Priva di una politica estera comune, l’Unione Europea come sempre traccheggia, oscillando tra l’”appeasement” verso Ankara e le dichiarazioni di principio sul rispetto dei diritti politici e umani. Quanto agli Stati Uniti, il rischio di perdere un pezzo importante della NATO proprio nel momento in cui la Russia cerca, in un solo colpo, di ristabilire la sua sfera di influenza sulle Repubbliche Centro-asiatiche e di ricavarsi un ruolo di rilievo nello scacchiere medio- orientale, li spinge a chiudere spesso tutti e due gli occhi sulle intemperanze del “Sultano”. Magari sperando sotto sotto che – come è avvenuto in Egitto – dalle elezioni di novembre Erdogan emerga nettamente vincitore e l’Occidente possa disporre di un nuovo “baluardo” contro l’estremismo islamico (verso il quale, per la verità, Ankara ha mantenuto finora un atteggiamento molto ambiguo) e, chissà, anche contro l’espansionismo russo.

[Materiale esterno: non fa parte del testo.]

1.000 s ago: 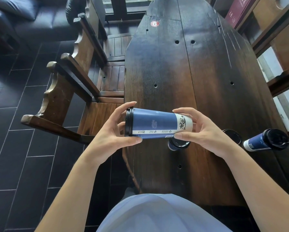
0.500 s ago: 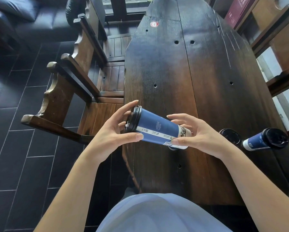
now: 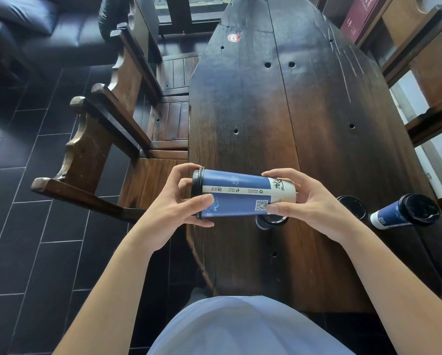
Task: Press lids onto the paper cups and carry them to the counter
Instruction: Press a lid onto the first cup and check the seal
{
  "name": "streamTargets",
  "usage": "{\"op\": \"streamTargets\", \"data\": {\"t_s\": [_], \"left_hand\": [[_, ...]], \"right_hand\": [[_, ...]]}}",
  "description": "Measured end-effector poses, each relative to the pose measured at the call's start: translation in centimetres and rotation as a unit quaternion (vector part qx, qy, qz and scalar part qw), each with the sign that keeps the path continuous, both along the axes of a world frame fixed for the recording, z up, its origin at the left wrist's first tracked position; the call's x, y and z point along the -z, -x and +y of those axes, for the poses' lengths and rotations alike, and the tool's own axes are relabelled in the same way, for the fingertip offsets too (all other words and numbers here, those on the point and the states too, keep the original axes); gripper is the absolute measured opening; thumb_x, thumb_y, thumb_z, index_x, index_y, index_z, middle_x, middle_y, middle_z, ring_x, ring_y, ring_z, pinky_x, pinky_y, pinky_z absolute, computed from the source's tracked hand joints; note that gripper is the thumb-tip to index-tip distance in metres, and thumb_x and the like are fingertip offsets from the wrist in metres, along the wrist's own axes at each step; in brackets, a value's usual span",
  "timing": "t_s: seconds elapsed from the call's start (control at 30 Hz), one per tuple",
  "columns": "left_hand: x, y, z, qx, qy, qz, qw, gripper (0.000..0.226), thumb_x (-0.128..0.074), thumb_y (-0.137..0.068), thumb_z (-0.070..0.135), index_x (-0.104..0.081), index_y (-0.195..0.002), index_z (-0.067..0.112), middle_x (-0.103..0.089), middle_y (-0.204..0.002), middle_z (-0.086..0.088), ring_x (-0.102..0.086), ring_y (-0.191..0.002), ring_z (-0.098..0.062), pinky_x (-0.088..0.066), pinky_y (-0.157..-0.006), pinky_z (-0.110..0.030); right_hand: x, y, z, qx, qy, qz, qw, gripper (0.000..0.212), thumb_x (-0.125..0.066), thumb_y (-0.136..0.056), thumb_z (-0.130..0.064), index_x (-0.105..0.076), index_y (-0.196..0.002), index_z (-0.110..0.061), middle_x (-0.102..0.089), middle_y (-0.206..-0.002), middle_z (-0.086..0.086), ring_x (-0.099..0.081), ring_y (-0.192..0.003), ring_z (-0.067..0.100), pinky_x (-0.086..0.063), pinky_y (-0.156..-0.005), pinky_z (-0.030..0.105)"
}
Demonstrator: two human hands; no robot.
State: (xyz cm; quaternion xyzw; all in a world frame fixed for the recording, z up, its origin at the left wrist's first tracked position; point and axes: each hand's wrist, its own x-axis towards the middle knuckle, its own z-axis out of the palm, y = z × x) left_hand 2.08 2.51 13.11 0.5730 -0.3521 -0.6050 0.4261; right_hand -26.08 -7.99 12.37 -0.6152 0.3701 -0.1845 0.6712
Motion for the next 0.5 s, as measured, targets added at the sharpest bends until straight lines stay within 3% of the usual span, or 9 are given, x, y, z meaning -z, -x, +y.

Sfortunatamente sembra improbabile, a questo punto, che anche in caso di una vittoria di Erdogan la situazione in Turchia sia destinata a stabilizzarsi nel breve periodo. Lo stesso Governo, del resto, si muove contraddittoriamente su diversi versanti. Mentre martella di bombe le postazioni curde in Siria, mantiene aperti ampi canali di comunicazione con i “turchi orientali” attestati in Irak, da cui dipende la continuità delle forniture di petrolio irakeno di cui Ankara ha disperatamente bisogno. Soprattutto ora che la crisi di Governo ha rimesso in forse i contratti miliardari con la Russia per il nuovo oleodotto sotto il Mar Nero “Turkish Stream” e l’assertività russa in Siria ha spinto Erdogan a mettere in discussione anche il flusso di gas proveniente da Mosca, che pure rappresenta il 60 per cento delle importazioni turche.
E l’Unione Europea? L’inarrestabile ondata dei “dannati della terra” che si è scatenata dopo che Ankara ha allentato i freni ha avuto, se non altro, il merito di risvegliare la Germania e tutto il Nord Europa dal torpore nei confronti dell’imbroglio siriano. Ma, se si eccettuano le periodiche iniziative bellicose di Francia e Gran Bretagna, siamo ancora ben lontani da una vera strategia europea per il Medio Oriente. In questo marasma, aggravato dalla vaghezza di un’America ormai già troppo assorbita dalla campagna presidenziale per essere in grado di elaborare una visione che finora le è mancata, forse una volta tanto le parole di un falco come l’ex-Presidente Sarkozy che proclamava:”Per quanto ne so, la Turchia è in Asia e non in Europa” suonano meno provocatorie di quanto non fossero qualche anno fa. Un avvertimento purtroppo realistico a riflettere bene sulle prospettive dei negoziati per l’adesione ancora in corso. Almeno fino a quando Ankara non avrà deciso cosa fare da grande : se restare sulla sponda ottomana o muoversi sul serio verso quella europea.